The Testing Timeline
| Date | Commit | Milestone |
|---|---|---|
| Dec 22 | d2e06c8 | First financial model tests — zero/negative margin edge cases |
| Jan 29 | 799b781 | Production verification tests and health endpoint |
| Feb 7 | 182662a | 5 commits in one afternoon to stabilize Vitest in CI |
| Feb 10 | 5e37745 | First RBAC contract tests alongside DB-backed auth |
| Feb 13 | 35de3df | Full authz harness: 15 files, oracle, pairwise generator, quarantine |
| Feb 13 | 9e1d5f3 | Nightly harness workflow + cost guardrails for integration mode |
| Feb 16 | 17c3924 | Harness expansion: p0-core golden scenarios, post-lock policy |
| Feb 20 | de8a01e | Remove legacy Jest API tests, consolidate on Vitest |
| Feb 21 | 87aa810 | AI agent feature module tests |
| Feb 26 | 0e28a0c | SEV1 runtime boundary guard test (the import crash that killed all endpoints) |
| Mar 4 | 61ced1d | Restore fiscal relation mocks — contracts caught the regression |
| Mar 31 | d719aae | AI characterization baseline captured before extraction |
The test count grew with the platform. Every new feature — SAP connectors, market analysis, AI chat, budget lock, post-lock adjustments — came with its own contract tests. Not because I'm disciplined. Because after the dabe903 incident (Act 5) and the SEV1 import crash (Act 13), I learned that a solo developer's test suite isn't a nice-to-have. It's the only thing standing between a clean deploy and a 2 AM rollback.
Act 15: The Continent Migration (March 29–30, 2026)
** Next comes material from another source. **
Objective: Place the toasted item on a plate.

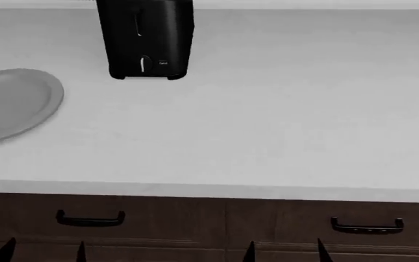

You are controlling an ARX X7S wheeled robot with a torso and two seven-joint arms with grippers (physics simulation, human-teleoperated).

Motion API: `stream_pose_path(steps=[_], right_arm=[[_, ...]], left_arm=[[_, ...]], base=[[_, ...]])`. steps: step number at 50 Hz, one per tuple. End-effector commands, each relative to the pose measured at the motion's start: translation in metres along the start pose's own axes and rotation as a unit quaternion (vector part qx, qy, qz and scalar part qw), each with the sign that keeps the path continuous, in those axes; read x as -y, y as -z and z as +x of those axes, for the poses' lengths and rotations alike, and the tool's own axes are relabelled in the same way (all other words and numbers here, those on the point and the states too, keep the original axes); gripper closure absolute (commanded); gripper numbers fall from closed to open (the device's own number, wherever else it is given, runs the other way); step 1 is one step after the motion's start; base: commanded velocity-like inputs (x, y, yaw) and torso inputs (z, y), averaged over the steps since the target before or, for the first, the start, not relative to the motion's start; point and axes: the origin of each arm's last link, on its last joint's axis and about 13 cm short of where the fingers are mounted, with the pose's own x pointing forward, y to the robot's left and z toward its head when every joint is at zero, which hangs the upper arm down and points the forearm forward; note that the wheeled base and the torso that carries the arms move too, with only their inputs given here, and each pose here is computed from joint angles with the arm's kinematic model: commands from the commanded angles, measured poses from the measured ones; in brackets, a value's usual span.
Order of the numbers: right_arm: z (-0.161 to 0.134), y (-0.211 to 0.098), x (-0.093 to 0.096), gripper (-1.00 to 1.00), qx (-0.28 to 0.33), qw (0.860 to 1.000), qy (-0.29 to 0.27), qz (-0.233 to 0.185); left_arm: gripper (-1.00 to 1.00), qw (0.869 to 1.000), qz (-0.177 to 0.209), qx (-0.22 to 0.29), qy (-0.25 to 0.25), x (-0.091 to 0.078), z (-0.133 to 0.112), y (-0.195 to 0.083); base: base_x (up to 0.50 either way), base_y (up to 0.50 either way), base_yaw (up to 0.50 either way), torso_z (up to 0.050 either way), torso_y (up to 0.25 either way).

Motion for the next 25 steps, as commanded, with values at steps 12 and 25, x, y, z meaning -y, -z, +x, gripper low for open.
stream_pose_path(steps=[12,25], right_arm=[[-0.0025,-0.0064,-0.0015,-1.00,0.010,1.000,-0.011,-0.008],[-0.0029,-0.0091,-0.0011,-1.00,0.016,1.000,-0.013,-0.005]], left_arm=[[-1.00,1.000,-0.003,-0.001,0.002,-0.0014,-0.0015,-0.0048],[-1.00,1.000,-0.001,0.006,-0.004,-0.0024,-0.0016,-0.0095]], base=[[0.00,0.50,0.00,0.050,0.027],[0.00,0.50,0.00,0.050,0.027]])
I wrote an entire blog post about this, so the summary: over a single weekend, a Codex agent migrated the entire platform from Azure Static Web Apps (US) to Azure App Service (South Africa North). 2,300-line runbook. Zero portal clicks. 28 hours. 537 passing tests. API latency: 180ms → ~5ms.
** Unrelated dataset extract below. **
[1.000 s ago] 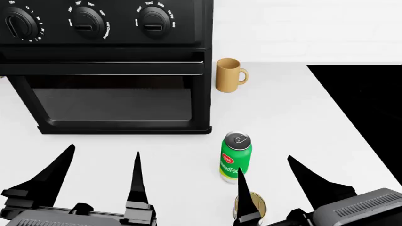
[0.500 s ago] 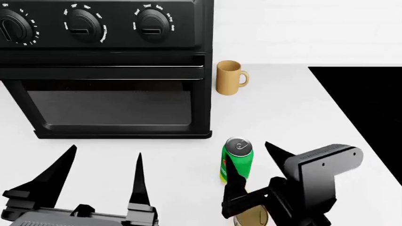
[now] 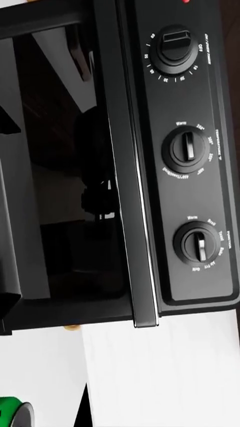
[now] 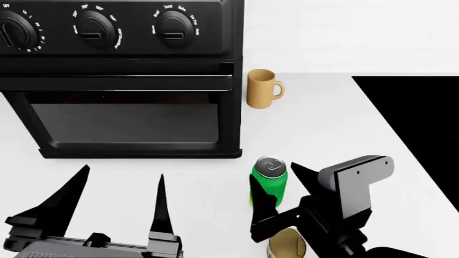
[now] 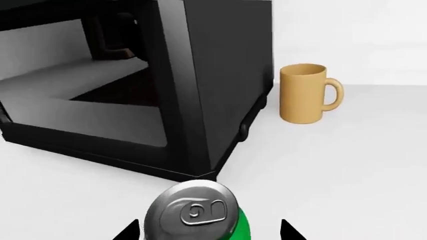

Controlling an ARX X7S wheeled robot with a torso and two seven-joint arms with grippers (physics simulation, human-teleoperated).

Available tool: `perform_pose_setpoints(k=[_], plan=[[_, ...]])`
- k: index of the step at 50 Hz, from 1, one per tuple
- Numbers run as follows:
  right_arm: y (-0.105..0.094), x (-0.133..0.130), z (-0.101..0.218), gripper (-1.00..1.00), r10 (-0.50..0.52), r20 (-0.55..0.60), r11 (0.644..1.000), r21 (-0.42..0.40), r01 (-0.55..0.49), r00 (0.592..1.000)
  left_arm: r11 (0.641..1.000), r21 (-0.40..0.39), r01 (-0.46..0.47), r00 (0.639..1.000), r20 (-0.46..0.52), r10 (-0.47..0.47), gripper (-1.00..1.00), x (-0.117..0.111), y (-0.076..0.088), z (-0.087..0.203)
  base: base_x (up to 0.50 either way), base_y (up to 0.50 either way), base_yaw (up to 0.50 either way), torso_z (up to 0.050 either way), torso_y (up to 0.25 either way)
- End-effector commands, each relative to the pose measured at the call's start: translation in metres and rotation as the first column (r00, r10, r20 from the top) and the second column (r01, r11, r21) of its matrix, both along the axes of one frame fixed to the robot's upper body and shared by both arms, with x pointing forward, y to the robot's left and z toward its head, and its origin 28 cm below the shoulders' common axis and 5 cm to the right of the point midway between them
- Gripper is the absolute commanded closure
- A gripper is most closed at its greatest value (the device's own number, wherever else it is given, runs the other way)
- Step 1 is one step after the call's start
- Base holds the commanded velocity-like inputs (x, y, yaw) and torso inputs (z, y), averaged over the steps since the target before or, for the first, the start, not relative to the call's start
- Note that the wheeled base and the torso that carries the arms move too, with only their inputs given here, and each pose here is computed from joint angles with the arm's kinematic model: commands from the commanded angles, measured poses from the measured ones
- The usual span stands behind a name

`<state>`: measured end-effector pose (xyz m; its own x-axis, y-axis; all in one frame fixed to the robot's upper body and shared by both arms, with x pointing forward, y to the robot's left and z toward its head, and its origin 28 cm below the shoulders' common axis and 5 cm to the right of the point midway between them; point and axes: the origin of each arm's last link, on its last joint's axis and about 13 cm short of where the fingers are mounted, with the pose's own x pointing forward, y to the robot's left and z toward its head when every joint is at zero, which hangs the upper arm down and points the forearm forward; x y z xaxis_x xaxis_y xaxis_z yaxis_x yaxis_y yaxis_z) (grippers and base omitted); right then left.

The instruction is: Pick the cans from the counter and place them in their designated side in the cabinet.

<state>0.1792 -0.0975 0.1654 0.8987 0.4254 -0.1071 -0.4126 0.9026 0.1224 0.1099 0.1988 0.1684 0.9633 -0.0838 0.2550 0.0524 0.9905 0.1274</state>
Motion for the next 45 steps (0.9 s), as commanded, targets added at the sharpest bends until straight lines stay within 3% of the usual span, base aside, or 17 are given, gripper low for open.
perform_pose_setpoints(k=[1,8,9,22,32,38,41,45], plan=[[0.002,-0.005,-0.005,-1.00,0.034,-0.038,0.999,0.012,-0.034,0.999,1.000,-0.002,0.002,1.000,-0.001,-0.002,-1.00,0.001,-0.001,0.000,0.00,0.00,0.00,0.000,0.000],[0.002,-0.003,-0.009,-1.00,0.036,-0.045,0.999,0.011,-0.036,0.998,1.000,-0.002,0.004,1.000,0.001,-0.004,-1.00,0.000,-0.001,0.000,0.00,0.00,0.00,0.000,0.000],[0.002,-0.002,-0.009,1.00,0.037,-0.041,0.999,0.014,-0.036,0.998,1.000,-0.001,0.004,1.000,0.000,-0.004,-1.00,0.000,-0.002,0.000,0.00,0.00,0.00,0.000,0.000],[-0.001,0.003,-0.009,1.00,0.025,0.018,0.999,0.031,-0.025,1.000,1.000,0.002,0.004,1.000,0.000,-0.004,-1.00,0.000,-0.001,0.000,0.00,0.00,0.00,0.000,0.000],[-0.008,-0.011,0.048,1.00,-0.081,0.271,0.996,0.067,0.065,0.959,1.000,0.001,0.010,1.000,-0.003,-0.010,-1.00,0.000,-0.001,-0.001,0.00,0.00,0.00,0.000,0.000],[-0.013,-0.024,0.095,1.00,-0.176,0.460,0.984,0.092,0.151,0.870,1.000,0.000,0.019,1.000,-0.015,-0.019,-1.00,0.002,-0.002,-0.005,0.00,0.00,0.00,0.000,0.000],[-0.014,-0.032,0.121,1.00,-0.210,0.563,0.978,0.109,0.180,0.799,1.000,0.000,0.024,1.000,-0.019,-0.024,-1.00,0.003,-0.002,-0.006,0.00,0.00,0.00,0.000,0.000],[-0.015,-0.044,0.156,1.00,-0.267,0.699,0.963,0.160,0.219,0.664,1.000,-0.001,0.028,0.999,-0.024,-0.028,-1.00,0.004,-0.002,-0.008,0.00,0.00,0.00,0.000,0.000]])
The key commits: 8ca2dff — "Implement South Africa App Service migration path", followed by a series of deploy workflow hardening, EasyAuth enablement (6e936bf), identity migration, cost ledger implementation (250ab5a), and finally 6285063 — "Park SWA and promote South Africa app".
┌─────────────────────────────────────────────────────────┐ │ HOSTING EVOLUTION │ ├─────────────────────────────────────────────────────────┤ │ │ │ Dec 2025 Single HTML file (local dev only) │ │ │ │ │ ▼ │ │ Jan 2026 Azure Static Web Apps (US) │ │ │ + Managed Functions (serverless) │ │ │ + Free tier │ │ │ + 180ms API latency (cross-Atlantic) │ │ ▼ │ │ Mar 2026 Azure App Service (South Africa North) │ │ │ + Express host (SSR-capable) │ │ │ + Co-located with Cosmos DB │ │ │ + ~5ms API latency (same region) │ │ ▼ │ │ Mar 2026 SWA parked as standby failover (US) │ │ + Manual failover drills enabled │ │ │ └─────────────────────────────────────────────────────────┘
Act 16: Extracting the AI Into a Standalone Service (March 31, 2026)
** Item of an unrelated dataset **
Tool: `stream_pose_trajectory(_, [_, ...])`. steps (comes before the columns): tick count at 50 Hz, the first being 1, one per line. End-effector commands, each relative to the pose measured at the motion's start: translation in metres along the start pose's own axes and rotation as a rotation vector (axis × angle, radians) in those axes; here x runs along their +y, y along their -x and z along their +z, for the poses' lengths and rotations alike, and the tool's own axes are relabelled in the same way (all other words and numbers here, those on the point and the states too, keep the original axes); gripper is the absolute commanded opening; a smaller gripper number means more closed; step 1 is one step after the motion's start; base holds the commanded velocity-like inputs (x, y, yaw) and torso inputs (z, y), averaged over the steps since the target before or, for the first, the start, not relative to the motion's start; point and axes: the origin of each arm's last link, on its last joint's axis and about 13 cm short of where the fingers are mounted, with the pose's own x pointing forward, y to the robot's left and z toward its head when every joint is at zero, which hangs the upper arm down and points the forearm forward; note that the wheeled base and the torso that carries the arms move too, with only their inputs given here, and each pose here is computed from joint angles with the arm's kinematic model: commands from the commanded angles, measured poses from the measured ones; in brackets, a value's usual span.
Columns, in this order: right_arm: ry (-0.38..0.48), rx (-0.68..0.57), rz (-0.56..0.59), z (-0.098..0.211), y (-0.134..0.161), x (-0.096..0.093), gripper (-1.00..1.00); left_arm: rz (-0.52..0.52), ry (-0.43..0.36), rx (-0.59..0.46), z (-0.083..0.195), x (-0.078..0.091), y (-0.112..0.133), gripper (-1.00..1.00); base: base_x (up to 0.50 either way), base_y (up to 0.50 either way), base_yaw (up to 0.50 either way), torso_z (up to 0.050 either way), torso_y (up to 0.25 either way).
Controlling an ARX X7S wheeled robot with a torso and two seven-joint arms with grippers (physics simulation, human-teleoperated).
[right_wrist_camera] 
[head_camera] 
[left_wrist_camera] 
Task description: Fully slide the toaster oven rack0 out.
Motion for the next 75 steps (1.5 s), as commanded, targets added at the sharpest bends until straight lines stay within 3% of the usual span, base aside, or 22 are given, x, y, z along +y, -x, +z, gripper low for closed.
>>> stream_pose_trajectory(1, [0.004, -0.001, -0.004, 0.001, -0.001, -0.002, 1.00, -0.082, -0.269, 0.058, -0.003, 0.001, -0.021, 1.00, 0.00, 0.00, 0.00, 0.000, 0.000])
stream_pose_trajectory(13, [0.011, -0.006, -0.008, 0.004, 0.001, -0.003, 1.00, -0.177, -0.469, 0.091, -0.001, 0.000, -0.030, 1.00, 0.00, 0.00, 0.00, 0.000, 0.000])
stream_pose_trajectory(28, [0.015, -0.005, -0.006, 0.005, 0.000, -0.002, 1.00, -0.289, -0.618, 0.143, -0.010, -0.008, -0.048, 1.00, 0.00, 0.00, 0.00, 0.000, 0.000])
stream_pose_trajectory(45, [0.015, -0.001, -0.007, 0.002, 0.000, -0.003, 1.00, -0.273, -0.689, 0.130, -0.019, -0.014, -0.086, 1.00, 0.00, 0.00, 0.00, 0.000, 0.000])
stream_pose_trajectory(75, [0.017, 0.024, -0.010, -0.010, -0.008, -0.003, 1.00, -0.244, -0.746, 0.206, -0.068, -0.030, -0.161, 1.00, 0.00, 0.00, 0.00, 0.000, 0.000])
The day after the continent migration, the AI got its own home.
The AI copilot had been running inside the main Express API — sharing compute resources with every other endpoint. A complex AI query could starve the budget save endpoint of CPU. The extraction happened on March 31: I wrote a 47-page migration runbook, and a Codex agent executed it across parallel git worktrees.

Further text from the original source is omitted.